Translating roms: how to do it.

Discussion in 'NDS - ROM Hacking and Translations' started by FAST6191, May 23, 2008.

May 23, 2008
  1. FAST6191

    Reporter FAST6191 Techromancer

    Nov 21, 2005
    United Kingdom
    Added to the rom hacking guide stickied at the top of the forum and in my signature but left here (probably not to be updated).

    There are several guides (I myself have written a few) but it seems it is needed again and this will probably serve as a good part of my main guide. Feel free to copy and paste/alter/repost this as you see fit (PM me and I will try my best to inform you of updates I make to it).

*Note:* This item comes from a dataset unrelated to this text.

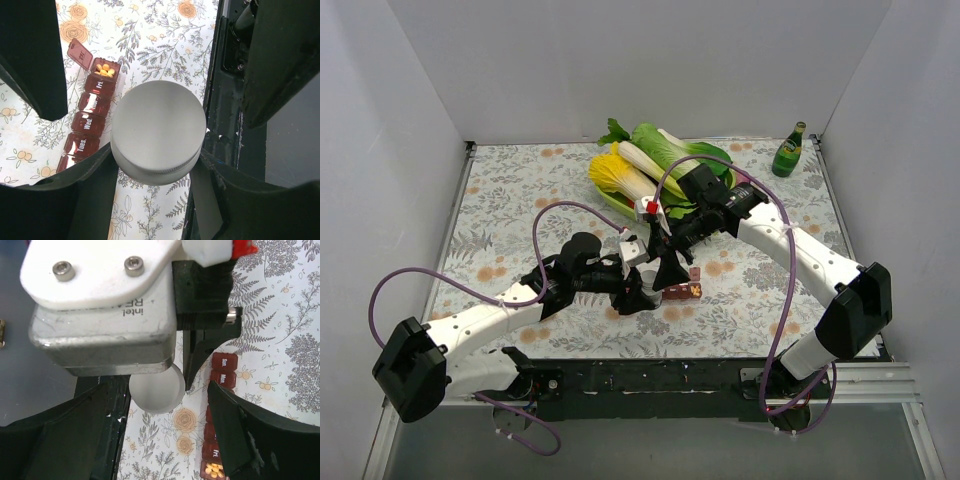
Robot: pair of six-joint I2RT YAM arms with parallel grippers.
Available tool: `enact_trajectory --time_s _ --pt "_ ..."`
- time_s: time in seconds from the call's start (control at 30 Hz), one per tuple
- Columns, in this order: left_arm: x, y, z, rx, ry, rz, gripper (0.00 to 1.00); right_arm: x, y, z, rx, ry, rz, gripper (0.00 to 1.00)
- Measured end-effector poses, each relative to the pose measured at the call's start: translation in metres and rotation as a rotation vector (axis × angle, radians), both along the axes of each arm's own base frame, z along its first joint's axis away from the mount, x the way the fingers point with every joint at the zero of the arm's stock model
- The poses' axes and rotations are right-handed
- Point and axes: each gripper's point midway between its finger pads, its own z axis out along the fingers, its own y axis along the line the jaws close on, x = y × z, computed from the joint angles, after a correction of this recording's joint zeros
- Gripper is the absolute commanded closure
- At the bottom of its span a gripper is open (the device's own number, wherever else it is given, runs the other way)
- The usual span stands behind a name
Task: Sort the pills into containers
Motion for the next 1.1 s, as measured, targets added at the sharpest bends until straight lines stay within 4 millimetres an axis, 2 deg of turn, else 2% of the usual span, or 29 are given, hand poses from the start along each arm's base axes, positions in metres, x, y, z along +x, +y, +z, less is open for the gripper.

    There are 4 main areas in DS hacking:

    core hacking: how the game works. Attacking takes atk stat adds a random number and takes it from health, sticking 014f in a certain memory block means a certain sprite will appear.......

    graphics: for years games have relied on graphics to display different worlds.

    text: I will limit this strictly to the game generated representation of a language rather than a developer created picture of the rom

    multimedia: This is audio and video.

    There is no one hardest area: stats can be simple XML files and text can be compressed and encoded with the actual binary code that is run on the processor(s).

    2 things now arise: what does a string of 1 and 0's mean and I know what I want so how do I find it.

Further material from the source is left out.